1. A *[samples x 1]* vector of customer UUIDs.

2. A *[samples x 1]* vector of customer cohort buckets. These are our "labels" for training our model.

3. A *[samples x features]* matrix of feature vectors. The first columns are number of items purchased by each customer, and the last columns are the demographic information we have about the customer.

In [None]:
# read in .csv file as a Pandas DataFrame
customers = pd.read_csv('../dat/feature_vectors.csv')

# output number of customers and calculated number of buckets
num_cust = customers.shape[0]
num_bkts = customers['KMeanGrouping'].unique().shape[0]

print('number of customers:', num_cust)
print('number of customer buckets:', num_bkts)

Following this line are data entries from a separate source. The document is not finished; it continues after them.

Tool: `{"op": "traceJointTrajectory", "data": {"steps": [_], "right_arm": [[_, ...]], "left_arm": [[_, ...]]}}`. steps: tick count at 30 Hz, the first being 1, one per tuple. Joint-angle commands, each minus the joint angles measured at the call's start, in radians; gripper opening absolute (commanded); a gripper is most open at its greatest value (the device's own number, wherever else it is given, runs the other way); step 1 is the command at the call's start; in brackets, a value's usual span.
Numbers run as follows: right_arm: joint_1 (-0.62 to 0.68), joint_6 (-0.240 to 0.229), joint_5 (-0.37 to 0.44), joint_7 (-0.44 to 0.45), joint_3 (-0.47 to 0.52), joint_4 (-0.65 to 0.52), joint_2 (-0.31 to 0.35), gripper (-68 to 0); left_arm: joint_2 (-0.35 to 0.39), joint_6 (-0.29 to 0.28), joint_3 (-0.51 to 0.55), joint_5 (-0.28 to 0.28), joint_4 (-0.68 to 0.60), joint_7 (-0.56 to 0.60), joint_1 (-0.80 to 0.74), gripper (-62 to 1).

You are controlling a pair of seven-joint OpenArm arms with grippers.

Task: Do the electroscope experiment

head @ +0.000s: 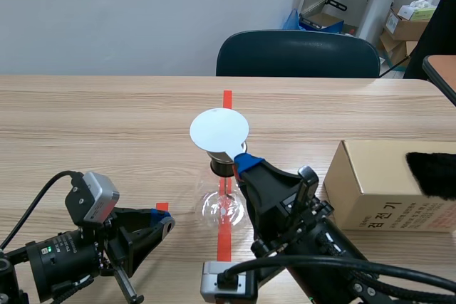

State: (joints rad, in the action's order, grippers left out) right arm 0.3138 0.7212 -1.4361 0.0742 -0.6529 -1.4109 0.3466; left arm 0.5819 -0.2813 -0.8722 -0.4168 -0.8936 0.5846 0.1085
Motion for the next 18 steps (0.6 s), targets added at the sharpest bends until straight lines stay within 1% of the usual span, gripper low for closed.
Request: {"op": "traceJointTrajectory", "data": {"steps": [1,6,8,13,18], "right_arm": [[-0.011,0.011,0.0,0.0,0.003,-0.015,0.008,-66.7],[-0.011,0.011,0.0,-0.003,0.004,-0.015,0.008,-66.7],[-0.011,0.011,0.0,-0.029,0.004,-0.015,0.008,-66.7],[-0.011,0.011,0.0,-0.144,0.004,-0.015,0.008,-66.7],[-0.011,0.011,0.0,-0.305,0.004,-0.015,0.008,-66.7]], "left_arm": [[-0.005,0.002,0.001,-0.006,-0.017,0.001,0.002,-52.4],[-0.005,0.002,0.001,-0.006,-0.017,-0.006,0.002,-52.4],[-0.005,0.002,0.001,-0.006,-0.017,-0.006,0.002,-52.4],[-0.005,0.003,0.001,-0.006,-0.017,-0.006,0.003,-52.4],[-0.005,0.002,0.001,-0.006,-0.017,-0.006,0.002,-52.4]]}}
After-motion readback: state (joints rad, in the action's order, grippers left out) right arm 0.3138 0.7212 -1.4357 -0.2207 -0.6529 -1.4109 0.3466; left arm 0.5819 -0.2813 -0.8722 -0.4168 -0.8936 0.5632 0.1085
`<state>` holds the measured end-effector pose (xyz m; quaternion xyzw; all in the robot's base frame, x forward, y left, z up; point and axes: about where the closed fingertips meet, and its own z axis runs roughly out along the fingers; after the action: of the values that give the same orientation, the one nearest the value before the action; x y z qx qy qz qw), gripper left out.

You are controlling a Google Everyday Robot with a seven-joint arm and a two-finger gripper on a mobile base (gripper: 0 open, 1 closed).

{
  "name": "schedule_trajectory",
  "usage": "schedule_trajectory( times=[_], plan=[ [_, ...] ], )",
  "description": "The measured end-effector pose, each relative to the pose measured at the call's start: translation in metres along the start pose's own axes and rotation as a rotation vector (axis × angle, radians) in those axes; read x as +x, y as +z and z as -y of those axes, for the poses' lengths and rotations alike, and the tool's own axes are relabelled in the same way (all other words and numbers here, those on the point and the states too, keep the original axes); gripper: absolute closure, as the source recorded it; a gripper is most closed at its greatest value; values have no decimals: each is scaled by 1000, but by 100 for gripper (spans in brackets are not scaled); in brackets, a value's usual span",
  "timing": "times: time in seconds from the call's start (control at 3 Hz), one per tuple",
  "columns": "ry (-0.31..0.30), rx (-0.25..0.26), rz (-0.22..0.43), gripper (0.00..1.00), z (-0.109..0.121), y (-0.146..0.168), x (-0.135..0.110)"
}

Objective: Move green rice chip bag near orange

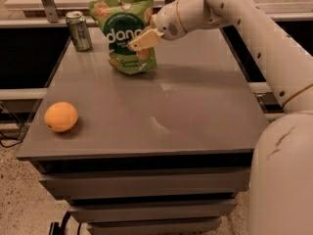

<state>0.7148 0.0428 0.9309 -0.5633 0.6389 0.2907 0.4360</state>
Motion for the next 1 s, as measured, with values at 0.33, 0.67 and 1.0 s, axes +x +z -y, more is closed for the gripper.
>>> schedule_trajectory(
  times=[0.33,0.67,1.0],
  plan=[
    [-18,-34,37,88,-16,-18,-7],
    [-24,-42,67,100,-39,-47,-20],
    [-22,-60,94,100,-73,-66,-40]
  ],
)
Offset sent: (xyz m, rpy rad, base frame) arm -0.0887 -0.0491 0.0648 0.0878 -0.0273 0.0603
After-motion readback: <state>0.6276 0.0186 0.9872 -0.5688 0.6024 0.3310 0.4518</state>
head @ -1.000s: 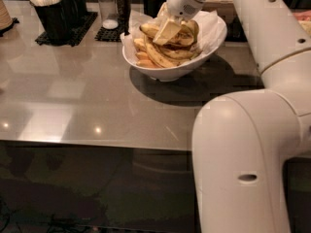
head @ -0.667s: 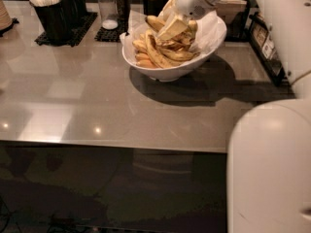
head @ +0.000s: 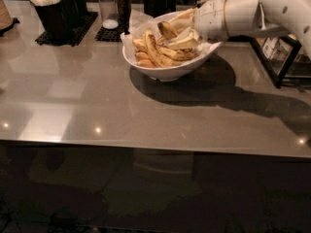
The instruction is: Pick banana from white bowl
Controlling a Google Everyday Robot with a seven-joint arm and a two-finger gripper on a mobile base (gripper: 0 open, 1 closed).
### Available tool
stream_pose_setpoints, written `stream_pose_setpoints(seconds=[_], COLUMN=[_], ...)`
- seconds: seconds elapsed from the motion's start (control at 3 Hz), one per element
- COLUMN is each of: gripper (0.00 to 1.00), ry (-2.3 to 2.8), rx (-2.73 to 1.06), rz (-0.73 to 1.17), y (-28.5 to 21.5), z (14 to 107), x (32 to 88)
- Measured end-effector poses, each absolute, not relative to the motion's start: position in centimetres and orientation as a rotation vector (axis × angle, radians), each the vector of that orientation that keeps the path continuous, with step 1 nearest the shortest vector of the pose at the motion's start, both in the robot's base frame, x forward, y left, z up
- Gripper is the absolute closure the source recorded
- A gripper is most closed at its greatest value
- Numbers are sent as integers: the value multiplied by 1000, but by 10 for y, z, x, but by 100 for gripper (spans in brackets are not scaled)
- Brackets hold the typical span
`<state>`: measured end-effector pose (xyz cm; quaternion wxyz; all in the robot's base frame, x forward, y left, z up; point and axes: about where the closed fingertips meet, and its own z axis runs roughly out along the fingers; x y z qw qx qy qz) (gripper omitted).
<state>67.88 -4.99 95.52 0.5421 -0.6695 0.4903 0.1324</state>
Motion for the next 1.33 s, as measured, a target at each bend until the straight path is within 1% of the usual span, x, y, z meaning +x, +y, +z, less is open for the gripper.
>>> stream_pose_setpoints(seconds=[0.67, 1.33], gripper=[100, 100], ry=[959, 956], rx=[-1424, -1440], rz=[272, 281], y=[-53, -46], z=[972, 972], x=[643, 645])
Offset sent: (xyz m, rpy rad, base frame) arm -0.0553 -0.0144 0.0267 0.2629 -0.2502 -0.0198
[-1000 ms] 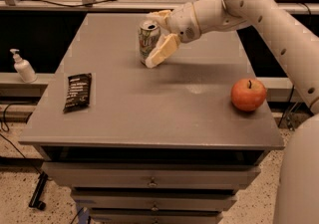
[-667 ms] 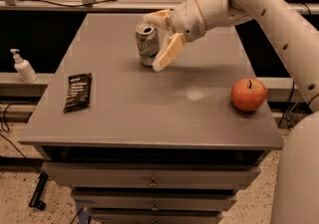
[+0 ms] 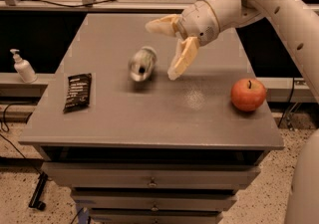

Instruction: Knock 7up can over

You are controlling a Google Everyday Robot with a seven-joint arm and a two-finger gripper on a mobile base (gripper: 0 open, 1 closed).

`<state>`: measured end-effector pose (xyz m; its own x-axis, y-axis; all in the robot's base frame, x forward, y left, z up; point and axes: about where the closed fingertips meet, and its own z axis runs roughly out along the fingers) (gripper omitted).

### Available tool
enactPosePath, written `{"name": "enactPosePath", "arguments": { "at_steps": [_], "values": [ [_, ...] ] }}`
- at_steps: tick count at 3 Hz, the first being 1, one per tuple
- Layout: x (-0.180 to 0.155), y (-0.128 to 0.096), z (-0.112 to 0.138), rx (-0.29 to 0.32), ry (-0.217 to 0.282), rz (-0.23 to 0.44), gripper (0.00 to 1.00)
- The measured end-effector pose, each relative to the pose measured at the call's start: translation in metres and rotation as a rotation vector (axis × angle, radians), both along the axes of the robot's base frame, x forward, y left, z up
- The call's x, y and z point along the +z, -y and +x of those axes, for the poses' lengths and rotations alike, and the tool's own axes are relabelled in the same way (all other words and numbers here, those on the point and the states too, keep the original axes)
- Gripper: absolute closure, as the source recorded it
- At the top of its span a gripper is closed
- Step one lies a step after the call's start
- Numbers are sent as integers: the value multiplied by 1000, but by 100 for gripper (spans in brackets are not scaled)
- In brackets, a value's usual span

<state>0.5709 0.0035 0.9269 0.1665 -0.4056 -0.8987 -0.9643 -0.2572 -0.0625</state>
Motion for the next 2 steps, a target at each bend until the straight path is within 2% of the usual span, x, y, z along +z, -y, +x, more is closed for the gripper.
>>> {"name": "enactPosePath", "arguments": {
  "at_steps": [1,2],
  "values": [
    [4,9,-19,12,-14,-9,0],
    [5,23,-16,-26,12,-11,0]
  ]
}}
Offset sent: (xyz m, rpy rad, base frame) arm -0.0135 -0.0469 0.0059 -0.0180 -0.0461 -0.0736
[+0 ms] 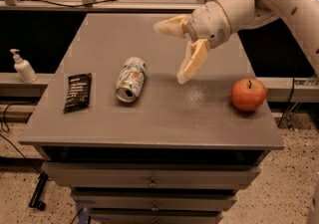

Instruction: Knock 7up can over

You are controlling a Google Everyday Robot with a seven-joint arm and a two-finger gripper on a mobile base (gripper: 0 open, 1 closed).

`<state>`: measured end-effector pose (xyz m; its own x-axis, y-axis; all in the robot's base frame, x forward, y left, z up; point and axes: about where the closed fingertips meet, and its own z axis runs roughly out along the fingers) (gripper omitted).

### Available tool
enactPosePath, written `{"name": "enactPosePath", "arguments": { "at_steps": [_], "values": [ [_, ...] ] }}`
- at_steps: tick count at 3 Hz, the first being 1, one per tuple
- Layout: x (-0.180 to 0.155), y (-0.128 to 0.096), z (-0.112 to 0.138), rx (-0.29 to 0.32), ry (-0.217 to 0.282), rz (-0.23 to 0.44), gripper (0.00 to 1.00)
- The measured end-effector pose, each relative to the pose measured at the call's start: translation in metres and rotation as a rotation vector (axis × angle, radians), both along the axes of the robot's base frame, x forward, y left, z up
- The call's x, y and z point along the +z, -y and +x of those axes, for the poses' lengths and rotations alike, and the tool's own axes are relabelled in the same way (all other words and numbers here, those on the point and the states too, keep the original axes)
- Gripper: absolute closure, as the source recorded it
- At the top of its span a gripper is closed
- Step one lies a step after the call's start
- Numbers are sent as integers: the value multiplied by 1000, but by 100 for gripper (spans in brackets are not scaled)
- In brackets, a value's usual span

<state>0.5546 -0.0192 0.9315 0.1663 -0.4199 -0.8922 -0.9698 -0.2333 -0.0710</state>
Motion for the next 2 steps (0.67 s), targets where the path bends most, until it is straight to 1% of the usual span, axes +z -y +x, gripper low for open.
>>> {"name": "enactPosePath", "arguments": {
  "at_steps": [1,2],
  "values": [
    [-1,36,21,-109,56,5,0],
    [1,75,46,-238,100,22,0]
  ]
}}
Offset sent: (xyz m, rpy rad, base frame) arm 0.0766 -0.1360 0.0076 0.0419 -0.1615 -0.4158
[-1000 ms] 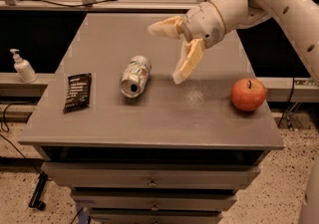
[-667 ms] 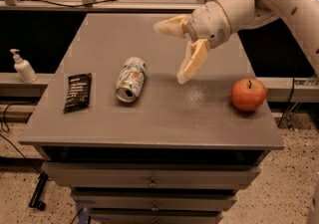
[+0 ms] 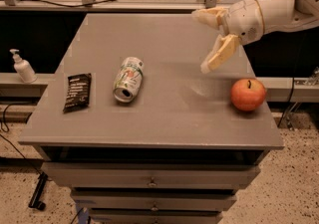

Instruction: Knock 7up can over

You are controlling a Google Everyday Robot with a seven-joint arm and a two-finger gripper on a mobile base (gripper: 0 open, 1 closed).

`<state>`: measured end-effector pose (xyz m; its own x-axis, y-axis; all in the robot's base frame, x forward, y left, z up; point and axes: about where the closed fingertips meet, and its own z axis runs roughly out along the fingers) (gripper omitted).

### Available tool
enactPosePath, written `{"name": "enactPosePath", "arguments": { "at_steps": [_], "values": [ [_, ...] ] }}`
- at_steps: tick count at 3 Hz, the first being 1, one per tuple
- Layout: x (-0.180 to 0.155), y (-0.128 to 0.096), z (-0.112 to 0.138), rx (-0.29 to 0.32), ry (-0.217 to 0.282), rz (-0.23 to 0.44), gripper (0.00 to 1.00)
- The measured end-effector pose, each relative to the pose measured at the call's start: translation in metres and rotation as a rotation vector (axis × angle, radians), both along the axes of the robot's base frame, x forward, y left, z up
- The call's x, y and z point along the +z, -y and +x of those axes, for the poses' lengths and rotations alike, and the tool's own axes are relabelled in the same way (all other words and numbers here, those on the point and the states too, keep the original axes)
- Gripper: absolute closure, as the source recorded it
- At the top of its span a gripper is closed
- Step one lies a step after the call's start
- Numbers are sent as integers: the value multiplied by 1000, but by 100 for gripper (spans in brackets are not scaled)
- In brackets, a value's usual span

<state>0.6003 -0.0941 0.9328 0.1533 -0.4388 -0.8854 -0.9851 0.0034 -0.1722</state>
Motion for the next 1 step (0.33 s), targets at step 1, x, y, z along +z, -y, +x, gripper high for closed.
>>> {"name": "enactPosePath", "arguments": {
  "at_steps": [1],
  "values": [
    [1,2,2,-11,5,3,0]
  ]
}}
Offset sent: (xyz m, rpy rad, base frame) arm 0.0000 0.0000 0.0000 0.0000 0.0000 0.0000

# split off customer UUIDs
uuids = customers['CustomerID']
# split off bucket labels for training
buckets = customers['KMeanGrouping']
# relabel buckets in the range [0-30], since there are missing integers in the file
buckets.replace(to_replace=buckets.unique(), value=range(buckets.unique().shape[0]), inplace=True)
# drop the labels and the UUIDs from the feature vectors
customers.drop(['CustomerID','KMeanGrouping'], axis=1, inplace=True)

# calculate number of features
num_ftrs = customers.shape[1]

### Build neural network

This model is slightly different from the one in the regression task of notebook `2.0-Simple-Neural-Network.ipynb` for two reasons:

1. The input and output of this network has mulitiple features, defined by `input_size` and `num_classes`. This is because we have a multifeature input, or "feature vector." In the regression task, we input one value, and expected one output value. In this task, we input as many values as we have products and demographic info. 

2. The output of the model is a 30 element vector which represents the probability of the input sample corresponding to each of the 30 "classes," or buckets. The `nn.Softmax` layer on the back of the model calculates these probabilities. Instead of "regressing" one input x value to one output y value, we "classify" one feature vector to one class.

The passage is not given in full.